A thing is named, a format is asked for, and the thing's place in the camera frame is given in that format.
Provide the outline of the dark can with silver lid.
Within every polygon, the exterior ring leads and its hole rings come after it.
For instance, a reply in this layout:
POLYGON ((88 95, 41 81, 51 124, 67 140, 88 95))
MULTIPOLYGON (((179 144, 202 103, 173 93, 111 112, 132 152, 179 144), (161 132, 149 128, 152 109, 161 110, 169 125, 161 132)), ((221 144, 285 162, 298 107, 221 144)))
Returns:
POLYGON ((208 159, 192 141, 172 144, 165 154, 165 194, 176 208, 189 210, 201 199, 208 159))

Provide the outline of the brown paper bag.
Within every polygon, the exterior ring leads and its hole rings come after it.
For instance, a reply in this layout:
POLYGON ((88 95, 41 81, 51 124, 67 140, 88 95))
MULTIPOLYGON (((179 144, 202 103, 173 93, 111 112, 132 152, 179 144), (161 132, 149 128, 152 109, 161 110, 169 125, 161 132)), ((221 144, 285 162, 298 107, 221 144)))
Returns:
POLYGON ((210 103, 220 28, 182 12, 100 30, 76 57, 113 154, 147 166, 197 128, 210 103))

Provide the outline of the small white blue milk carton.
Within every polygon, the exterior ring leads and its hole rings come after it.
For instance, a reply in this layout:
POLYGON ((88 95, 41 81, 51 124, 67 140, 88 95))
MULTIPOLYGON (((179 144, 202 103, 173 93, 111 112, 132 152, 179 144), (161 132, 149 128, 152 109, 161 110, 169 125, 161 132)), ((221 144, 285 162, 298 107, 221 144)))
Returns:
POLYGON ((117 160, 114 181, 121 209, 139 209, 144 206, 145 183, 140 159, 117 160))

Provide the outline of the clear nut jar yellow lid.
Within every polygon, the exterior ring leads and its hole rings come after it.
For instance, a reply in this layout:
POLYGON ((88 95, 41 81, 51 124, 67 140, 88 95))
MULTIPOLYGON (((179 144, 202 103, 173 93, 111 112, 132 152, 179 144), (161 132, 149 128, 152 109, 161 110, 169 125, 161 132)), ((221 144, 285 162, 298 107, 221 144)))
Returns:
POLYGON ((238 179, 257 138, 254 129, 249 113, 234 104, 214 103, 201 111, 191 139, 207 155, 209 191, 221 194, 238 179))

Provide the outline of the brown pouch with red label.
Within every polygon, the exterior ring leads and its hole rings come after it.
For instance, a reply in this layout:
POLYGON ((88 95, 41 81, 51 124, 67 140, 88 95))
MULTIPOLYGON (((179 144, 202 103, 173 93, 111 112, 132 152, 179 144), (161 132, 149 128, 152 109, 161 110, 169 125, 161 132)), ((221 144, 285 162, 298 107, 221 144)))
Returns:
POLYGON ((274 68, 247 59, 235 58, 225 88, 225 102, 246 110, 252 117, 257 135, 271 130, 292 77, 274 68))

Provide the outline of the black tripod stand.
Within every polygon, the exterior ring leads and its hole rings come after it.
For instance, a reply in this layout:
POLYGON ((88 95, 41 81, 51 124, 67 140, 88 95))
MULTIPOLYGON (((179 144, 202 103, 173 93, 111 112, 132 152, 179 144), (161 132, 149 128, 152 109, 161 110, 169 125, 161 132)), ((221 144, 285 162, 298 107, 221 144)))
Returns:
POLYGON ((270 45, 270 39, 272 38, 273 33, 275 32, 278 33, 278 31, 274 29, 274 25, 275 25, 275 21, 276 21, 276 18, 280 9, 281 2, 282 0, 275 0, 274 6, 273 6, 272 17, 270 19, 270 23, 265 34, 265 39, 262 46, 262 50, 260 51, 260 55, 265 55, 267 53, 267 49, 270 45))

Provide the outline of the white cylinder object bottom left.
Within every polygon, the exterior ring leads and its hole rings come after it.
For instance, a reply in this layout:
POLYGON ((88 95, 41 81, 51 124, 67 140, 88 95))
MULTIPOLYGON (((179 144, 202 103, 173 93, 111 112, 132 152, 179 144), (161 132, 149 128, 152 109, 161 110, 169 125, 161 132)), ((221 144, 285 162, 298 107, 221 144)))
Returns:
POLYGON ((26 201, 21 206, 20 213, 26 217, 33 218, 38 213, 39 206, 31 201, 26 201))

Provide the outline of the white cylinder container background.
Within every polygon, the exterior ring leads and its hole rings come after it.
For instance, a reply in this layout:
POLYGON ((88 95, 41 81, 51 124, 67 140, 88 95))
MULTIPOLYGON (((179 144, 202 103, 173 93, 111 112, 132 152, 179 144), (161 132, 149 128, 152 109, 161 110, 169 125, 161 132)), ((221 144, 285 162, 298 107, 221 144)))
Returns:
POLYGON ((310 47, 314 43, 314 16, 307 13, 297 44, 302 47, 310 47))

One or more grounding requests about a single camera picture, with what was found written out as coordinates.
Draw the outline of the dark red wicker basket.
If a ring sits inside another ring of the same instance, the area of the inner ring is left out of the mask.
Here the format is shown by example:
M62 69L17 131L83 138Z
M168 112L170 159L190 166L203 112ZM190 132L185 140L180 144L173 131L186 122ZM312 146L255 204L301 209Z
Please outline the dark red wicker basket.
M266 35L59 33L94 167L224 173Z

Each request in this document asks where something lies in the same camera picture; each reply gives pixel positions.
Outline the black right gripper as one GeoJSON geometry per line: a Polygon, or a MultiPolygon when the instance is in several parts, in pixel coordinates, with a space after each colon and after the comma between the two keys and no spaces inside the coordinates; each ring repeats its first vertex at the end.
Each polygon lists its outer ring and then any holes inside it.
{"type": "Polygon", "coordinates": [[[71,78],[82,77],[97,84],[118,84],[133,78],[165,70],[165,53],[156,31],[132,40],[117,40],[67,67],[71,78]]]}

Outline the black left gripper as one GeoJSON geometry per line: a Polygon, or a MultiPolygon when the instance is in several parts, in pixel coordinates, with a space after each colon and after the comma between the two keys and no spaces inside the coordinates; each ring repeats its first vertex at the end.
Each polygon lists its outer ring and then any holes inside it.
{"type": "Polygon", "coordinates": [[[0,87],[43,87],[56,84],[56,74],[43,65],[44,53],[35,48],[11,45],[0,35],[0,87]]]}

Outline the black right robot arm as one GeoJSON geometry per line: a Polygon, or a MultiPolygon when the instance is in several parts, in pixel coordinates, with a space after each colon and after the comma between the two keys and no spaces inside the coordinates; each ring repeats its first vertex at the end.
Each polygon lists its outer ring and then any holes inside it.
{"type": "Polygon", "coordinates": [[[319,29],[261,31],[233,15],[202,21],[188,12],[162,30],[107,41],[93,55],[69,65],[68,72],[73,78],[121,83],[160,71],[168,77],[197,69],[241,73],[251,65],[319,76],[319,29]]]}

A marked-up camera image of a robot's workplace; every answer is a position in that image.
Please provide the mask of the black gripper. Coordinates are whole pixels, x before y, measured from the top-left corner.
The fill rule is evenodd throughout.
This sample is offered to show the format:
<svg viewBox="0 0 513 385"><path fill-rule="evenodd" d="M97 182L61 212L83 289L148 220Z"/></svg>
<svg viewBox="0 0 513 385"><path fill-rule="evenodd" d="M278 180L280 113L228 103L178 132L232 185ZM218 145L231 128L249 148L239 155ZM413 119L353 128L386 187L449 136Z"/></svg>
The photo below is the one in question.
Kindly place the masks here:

■ ■ ■ ■

Instructions to follow: For every line in the listing above that contains "cylinder", copy that line.

Reply to the exercise:
Provide the outline of the white cylinder object bottom left.
Provide the outline of the white cylinder container background.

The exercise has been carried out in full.